Items listed in a dataset:
-------
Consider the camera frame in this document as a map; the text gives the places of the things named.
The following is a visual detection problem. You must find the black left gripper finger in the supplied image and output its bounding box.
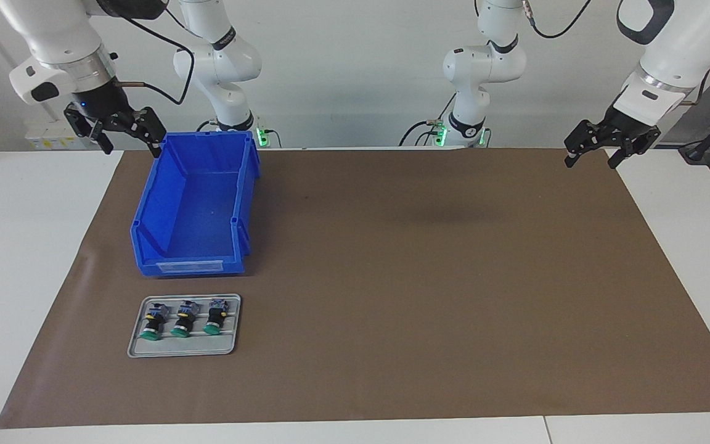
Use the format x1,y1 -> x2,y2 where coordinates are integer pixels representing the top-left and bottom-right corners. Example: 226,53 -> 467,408
563,120 -> 614,168
608,127 -> 662,170

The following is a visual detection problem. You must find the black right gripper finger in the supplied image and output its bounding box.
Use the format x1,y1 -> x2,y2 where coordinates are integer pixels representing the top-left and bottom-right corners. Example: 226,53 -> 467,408
108,107 -> 168,158
64,102 -> 114,155

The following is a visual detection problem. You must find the green push button switch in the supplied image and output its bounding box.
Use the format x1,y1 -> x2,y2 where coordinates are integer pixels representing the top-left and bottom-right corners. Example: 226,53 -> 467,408
139,302 -> 168,342
203,298 -> 229,335
170,300 -> 200,338

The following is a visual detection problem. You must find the blue plastic storage bin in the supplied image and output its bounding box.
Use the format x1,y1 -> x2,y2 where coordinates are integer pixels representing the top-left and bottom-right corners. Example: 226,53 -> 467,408
130,131 -> 261,277

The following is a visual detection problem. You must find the grey metal tray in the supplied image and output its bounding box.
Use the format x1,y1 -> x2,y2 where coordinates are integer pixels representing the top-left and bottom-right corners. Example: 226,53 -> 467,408
126,294 -> 242,358

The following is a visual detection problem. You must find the brown table mat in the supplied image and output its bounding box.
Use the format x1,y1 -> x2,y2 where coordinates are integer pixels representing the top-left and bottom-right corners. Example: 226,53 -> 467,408
0,148 -> 710,429

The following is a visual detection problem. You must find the white wall socket box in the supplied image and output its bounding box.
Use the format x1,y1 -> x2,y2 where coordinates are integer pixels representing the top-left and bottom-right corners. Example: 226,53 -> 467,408
25,119 -> 94,150

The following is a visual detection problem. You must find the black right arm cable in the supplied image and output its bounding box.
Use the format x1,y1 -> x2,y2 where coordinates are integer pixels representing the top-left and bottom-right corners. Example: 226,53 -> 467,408
115,15 -> 197,105

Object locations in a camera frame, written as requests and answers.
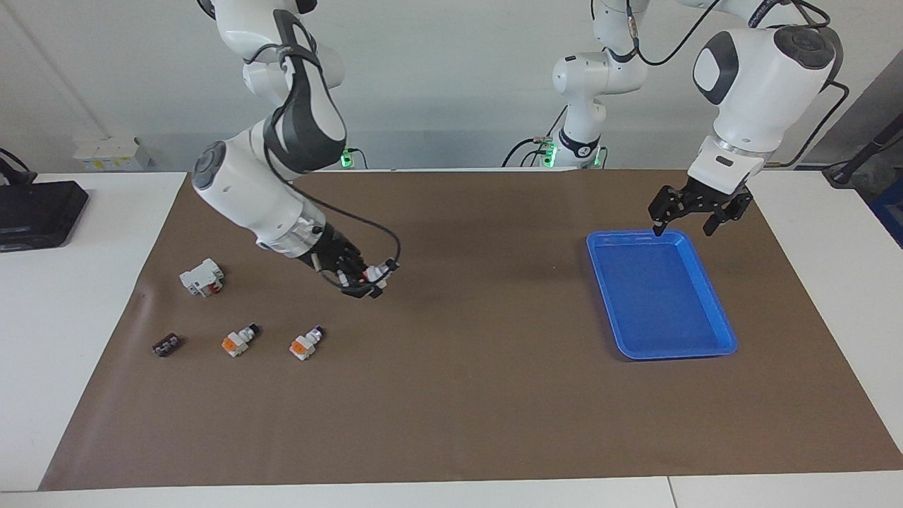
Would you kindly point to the grey partition panel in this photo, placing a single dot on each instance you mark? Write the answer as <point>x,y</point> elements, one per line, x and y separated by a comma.
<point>871,106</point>

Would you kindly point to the black electronics box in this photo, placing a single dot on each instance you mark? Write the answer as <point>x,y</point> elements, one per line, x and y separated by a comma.
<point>35,212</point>

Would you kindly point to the black stand pole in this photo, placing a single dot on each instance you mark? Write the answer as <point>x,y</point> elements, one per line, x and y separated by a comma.
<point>871,147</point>

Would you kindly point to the large white switch block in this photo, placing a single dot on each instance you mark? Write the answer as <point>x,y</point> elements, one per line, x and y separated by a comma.
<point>200,277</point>

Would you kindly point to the blue plastic tray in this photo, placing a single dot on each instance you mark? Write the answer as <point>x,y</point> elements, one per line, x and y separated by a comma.
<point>659,303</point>

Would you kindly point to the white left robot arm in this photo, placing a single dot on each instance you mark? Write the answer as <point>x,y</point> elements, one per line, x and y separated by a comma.
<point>762,85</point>

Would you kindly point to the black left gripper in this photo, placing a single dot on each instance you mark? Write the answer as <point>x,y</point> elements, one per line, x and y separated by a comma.
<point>698,197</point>

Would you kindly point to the brown table mat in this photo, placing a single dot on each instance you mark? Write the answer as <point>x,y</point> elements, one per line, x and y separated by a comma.
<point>437,367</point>

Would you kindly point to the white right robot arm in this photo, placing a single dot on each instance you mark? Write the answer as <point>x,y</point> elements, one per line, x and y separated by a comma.
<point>240,190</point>

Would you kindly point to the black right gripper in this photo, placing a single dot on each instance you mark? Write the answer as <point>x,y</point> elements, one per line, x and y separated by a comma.
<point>338,254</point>

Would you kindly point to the small black terminal block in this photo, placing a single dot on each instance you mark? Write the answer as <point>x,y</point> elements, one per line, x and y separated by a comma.
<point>167,345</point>

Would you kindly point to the white orange small switch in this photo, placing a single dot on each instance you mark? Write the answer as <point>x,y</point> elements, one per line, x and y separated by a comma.
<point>238,342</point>
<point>305,345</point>
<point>379,271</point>

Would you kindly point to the blue crate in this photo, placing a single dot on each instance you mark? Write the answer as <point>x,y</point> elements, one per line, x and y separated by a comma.
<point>890,212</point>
-------
# Problem details
When copying the entries above, keep each word as it is and exclude any image.

# Completed exercise
Consider the camera frame in this document as a map; the text gives the places of the things named.
The following is a visual detection problem. You must find the black left gripper finger in the supplied image and output its bounding box.
Use the format x1,y1 -> x2,y2 where coordinates are integer pixels representing the top-left and bottom-right corners. Example: 226,53 -> 467,408
563,120 -> 614,168
608,127 -> 662,170

The following is a visual detection problem. You must find the black right gripper finger in the supplied image and output its bounding box.
Use the format x1,y1 -> x2,y2 where coordinates are integer pixels representing the top-left and bottom-right corners. Example: 226,53 -> 467,408
108,107 -> 168,158
64,102 -> 114,155

The following is a visual detection problem. You must find the green push button switch in the supplied image and output its bounding box.
Use the format x1,y1 -> x2,y2 where coordinates are integer pixels representing the top-left and bottom-right corners. Example: 226,53 -> 467,408
139,302 -> 168,342
203,298 -> 229,335
170,300 -> 200,338

The following is a visual detection problem. You must find the blue plastic storage bin in the supplied image and output its bounding box.
Use the format x1,y1 -> x2,y2 where coordinates are integer pixels representing the top-left and bottom-right corners. Example: 226,53 -> 467,408
130,131 -> 261,277

The following is a visual detection problem. You must find the grey metal tray in the supplied image and output its bounding box.
Use the format x1,y1 -> x2,y2 where coordinates are integer pixels representing the top-left and bottom-right corners. Example: 226,53 -> 467,408
126,294 -> 242,358

The following is a visual detection problem. You must find the brown table mat in the supplied image and output its bounding box.
Use the format x1,y1 -> x2,y2 where coordinates are integer pixels representing the top-left and bottom-right corners. Example: 226,53 -> 467,408
0,148 -> 710,429

The following is a visual detection problem. You must find the white wall socket box in the supplied image and output its bounding box.
Use the format x1,y1 -> x2,y2 where coordinates are integer pixels representing the top-left and bottom-right corners. Example: 226,53 -> 467,408
25,119 -> 94,150

The following is a visual detection problem. You must find the black right arm cable in the supplied image and output its bounding box.
Use the format x1,y1 -> x2,y2 where coordinates are integer pixels representing the top-left and bottom-right corners. Example: 226,53 -> 467,408
115,15 -> 197,105

Object locations in a camera frame, written as requests and answers.
Would you kindly point to the grey partition panel in this photo, placing a single dot on each instance you mark? Write the answer as <point>x,y</point> elements, one per line, x and y separated by a comma.
<point>871,106</point>

Would you kindly point to the black electronics box in this photo, placing a single dot on each instance you mark? Write the answer as <point>x,y</point> elements, one per line, x and y separated by a comma.
<point>35,212</point>

Would you kindly point to the black stand pole in this photo, placing a single dot on each instance you mark? Write the answer as <point>x,y</point> elements, one per line, x and y separated by a comma.
<point>871,147</point>

Would you kindly point to the large white switch block in this photo, placing a single dot on each instance you mark? Write the answer as <point>x,y</point> elements, one per line, x and y separated by a comma.
<point>200,277</point>

Would you kindly point to the blue plastic tray in this photo, placing a single dot on each instance you mark? Write the answer as <point>x,y</point> elements, one per line, x and y separated by a comma.
<point>659,303</point>

Would you kindly point to the white left robot arm in this photo, placing a single dot on each instance you mark? Write the answer as <point>x,y</point> elements, one per line, x and y separated by a comma.
<point>762,85</point>

Would you kindly point to the black left gripper in this photo, placing a single dot on each instance you mark? Write the answer as <point>x,y</point> elements, one per line, x and y separated by a comma.
<point>698,197</point>

Would you kindly point to the brown table mat in this photo, placing a single dot on each instance you mark? Write the answer as <point>x,y</point> elements, one per line, x and y separated by a comma.
<point>437,367</point>

Would you kindly point to the white right robot arm in this photo, placing a single dot on each instance you mark? Write the answer as <point>x,y</point> elements, one per line, x and y separated by a comma.
<point>240,190</point>

Would you kindly point to the black right gripper in this photo, placing a single dot on each instance you mark? Write the answer as <point>x,y</point> elements, one per line, x and y separated by a comma.
<point>338,254</point>

Would you kindly point to the small black terminal block in this photo, placing a single dot on each instance you mark? Write the answer as <point>x,y</point> elements, one per line, x and y separated by a comma.
<point>167,345</point>

Would you kindly point to the white orange small switch in this photo, placing a single dot on each instance you mark? Write the answer as <point>x,y</point> elements, one per line, x and y separated by a comma.
<point>238,342</point>
<point>305,345</point>
<point>379,271</point>

Would you kindly point to the blue crate in this photo, placing a single dot on each instance you mark? Write the answer as <point>x,y</point> elements, one per line, x and y separated by a comma.
<point>890,212</point>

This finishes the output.